• _WORK TO COMPLETE_: How many lines of the entries below contain the string "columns"? State the number alone.

• _Records drawn from a dataset_:
* * * *
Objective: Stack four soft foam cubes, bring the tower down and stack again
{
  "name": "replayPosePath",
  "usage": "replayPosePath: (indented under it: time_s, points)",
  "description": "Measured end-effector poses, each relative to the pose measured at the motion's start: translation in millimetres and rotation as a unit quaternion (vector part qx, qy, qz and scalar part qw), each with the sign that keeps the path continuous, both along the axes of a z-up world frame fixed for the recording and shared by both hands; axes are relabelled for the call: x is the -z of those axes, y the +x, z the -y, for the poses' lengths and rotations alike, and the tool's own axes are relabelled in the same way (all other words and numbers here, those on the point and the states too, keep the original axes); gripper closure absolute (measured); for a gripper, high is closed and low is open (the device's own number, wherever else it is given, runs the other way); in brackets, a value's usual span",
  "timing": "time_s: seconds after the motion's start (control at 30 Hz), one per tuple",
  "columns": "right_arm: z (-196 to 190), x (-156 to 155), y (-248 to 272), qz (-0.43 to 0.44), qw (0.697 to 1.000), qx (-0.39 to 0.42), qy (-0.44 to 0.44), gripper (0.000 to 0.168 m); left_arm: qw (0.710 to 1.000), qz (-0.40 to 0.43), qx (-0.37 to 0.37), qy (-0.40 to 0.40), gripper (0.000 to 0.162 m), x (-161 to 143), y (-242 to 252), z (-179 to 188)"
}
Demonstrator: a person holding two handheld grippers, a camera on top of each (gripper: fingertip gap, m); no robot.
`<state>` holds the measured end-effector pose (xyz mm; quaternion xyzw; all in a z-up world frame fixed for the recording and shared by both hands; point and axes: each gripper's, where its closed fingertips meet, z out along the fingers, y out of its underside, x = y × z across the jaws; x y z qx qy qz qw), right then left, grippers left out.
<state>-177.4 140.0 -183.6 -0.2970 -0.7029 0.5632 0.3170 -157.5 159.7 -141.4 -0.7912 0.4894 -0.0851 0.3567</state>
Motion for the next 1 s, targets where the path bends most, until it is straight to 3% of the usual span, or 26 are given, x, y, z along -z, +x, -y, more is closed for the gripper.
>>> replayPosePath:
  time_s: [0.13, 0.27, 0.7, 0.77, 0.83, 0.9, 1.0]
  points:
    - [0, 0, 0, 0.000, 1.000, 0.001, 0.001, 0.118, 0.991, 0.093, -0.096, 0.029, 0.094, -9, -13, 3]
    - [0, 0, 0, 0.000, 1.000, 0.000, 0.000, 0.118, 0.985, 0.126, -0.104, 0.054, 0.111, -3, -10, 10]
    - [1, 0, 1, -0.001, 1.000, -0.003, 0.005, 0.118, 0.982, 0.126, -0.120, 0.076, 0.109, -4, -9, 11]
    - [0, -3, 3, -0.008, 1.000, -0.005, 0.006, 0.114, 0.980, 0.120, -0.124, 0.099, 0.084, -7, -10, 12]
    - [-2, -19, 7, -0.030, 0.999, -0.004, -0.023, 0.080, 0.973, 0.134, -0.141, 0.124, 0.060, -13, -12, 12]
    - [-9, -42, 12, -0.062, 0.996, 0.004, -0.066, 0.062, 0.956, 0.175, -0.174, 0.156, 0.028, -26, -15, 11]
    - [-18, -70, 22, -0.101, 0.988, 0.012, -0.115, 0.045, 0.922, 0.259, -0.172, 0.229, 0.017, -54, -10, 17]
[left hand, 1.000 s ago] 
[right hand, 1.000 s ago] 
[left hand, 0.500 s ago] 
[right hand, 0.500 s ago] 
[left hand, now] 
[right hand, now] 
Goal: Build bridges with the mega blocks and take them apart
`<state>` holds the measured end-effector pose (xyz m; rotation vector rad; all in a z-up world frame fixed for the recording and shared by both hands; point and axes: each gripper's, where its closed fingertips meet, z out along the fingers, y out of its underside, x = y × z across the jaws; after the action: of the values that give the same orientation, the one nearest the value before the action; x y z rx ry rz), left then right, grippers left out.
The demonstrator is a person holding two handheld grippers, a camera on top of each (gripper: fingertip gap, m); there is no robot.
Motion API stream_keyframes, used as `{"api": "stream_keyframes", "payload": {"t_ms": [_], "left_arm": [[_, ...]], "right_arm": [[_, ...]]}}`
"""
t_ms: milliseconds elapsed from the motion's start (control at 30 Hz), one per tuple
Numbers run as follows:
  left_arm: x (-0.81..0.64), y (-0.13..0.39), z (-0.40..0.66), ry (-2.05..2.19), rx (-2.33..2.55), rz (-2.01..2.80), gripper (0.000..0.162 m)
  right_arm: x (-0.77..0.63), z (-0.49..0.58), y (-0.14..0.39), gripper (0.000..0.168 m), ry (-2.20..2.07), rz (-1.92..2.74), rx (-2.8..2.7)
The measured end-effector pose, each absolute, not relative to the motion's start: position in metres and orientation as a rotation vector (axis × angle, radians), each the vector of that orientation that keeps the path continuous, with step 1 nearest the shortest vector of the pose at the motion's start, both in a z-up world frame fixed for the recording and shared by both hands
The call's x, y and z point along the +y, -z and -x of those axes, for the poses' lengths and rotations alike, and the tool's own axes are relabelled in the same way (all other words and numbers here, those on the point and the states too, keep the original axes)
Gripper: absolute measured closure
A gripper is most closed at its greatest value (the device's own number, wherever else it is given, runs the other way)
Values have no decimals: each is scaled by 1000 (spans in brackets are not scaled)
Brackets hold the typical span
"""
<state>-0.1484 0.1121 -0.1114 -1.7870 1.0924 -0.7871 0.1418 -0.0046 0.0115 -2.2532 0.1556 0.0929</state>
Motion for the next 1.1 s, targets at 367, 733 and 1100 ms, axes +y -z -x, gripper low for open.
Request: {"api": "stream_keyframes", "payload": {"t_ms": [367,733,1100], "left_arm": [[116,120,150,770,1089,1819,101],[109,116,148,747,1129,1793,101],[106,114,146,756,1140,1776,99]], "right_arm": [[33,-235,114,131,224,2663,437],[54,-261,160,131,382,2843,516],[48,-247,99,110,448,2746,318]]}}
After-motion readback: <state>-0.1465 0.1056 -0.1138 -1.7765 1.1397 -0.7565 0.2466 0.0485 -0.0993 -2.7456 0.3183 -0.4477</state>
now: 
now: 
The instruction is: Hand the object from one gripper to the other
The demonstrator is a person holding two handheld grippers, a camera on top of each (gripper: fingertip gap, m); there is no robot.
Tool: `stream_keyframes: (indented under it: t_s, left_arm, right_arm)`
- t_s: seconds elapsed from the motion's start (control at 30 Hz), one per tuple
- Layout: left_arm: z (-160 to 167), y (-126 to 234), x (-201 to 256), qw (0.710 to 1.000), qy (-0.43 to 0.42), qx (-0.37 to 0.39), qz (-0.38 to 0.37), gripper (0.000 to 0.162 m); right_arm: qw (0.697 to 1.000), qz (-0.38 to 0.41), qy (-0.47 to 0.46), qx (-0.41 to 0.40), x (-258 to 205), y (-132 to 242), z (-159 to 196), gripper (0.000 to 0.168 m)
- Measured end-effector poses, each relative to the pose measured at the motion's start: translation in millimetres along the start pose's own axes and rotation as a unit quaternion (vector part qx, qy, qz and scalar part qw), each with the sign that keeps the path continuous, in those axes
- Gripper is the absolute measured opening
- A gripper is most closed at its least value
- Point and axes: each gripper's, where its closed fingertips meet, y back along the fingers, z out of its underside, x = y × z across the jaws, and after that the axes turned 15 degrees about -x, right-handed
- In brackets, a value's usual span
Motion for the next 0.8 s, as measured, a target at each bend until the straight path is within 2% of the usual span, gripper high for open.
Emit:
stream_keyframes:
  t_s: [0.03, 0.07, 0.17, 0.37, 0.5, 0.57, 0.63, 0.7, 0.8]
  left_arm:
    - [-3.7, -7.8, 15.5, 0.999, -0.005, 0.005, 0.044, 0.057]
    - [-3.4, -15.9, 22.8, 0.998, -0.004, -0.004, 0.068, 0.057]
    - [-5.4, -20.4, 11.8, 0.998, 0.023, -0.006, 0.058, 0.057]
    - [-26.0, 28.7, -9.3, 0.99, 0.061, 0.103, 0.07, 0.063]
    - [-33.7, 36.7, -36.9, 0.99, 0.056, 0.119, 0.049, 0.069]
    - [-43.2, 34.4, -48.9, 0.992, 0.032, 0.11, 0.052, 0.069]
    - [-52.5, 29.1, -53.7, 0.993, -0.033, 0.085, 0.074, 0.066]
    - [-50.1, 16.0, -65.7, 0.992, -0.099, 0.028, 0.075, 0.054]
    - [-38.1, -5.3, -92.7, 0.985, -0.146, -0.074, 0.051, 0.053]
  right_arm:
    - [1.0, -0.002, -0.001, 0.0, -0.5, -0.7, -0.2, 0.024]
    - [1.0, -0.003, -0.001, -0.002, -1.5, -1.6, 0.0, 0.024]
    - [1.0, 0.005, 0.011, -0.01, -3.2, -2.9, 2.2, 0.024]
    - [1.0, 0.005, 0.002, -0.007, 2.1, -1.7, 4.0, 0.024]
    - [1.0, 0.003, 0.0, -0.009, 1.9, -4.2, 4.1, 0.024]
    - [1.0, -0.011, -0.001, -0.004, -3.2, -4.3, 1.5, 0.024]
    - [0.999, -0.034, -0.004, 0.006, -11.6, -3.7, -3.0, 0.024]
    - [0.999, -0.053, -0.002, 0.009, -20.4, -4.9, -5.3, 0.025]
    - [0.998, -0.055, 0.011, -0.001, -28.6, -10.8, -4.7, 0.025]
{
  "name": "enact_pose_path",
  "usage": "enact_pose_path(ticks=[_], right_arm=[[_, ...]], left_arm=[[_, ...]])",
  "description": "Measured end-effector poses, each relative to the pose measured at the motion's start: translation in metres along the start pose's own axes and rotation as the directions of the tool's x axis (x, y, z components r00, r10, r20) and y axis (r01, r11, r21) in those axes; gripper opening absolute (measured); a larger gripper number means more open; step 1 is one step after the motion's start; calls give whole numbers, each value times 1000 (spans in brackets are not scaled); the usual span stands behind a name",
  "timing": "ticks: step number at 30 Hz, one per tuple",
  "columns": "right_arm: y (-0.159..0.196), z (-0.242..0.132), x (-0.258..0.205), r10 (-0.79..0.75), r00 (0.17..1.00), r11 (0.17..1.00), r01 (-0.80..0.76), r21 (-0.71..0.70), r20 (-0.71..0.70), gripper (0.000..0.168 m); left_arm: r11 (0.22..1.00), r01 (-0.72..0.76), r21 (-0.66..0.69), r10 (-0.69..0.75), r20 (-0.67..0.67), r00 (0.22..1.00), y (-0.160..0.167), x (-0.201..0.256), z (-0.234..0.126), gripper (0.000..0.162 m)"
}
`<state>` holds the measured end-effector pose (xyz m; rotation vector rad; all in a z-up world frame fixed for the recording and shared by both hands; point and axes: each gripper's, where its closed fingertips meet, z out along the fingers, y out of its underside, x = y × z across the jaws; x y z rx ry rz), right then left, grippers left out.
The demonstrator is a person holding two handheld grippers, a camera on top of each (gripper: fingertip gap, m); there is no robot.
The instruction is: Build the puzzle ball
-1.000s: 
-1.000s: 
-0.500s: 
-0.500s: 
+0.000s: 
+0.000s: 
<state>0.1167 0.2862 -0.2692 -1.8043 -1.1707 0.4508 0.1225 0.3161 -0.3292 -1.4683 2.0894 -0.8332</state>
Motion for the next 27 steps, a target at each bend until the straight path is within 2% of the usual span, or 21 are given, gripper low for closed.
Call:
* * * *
• _RESPONSE_: 2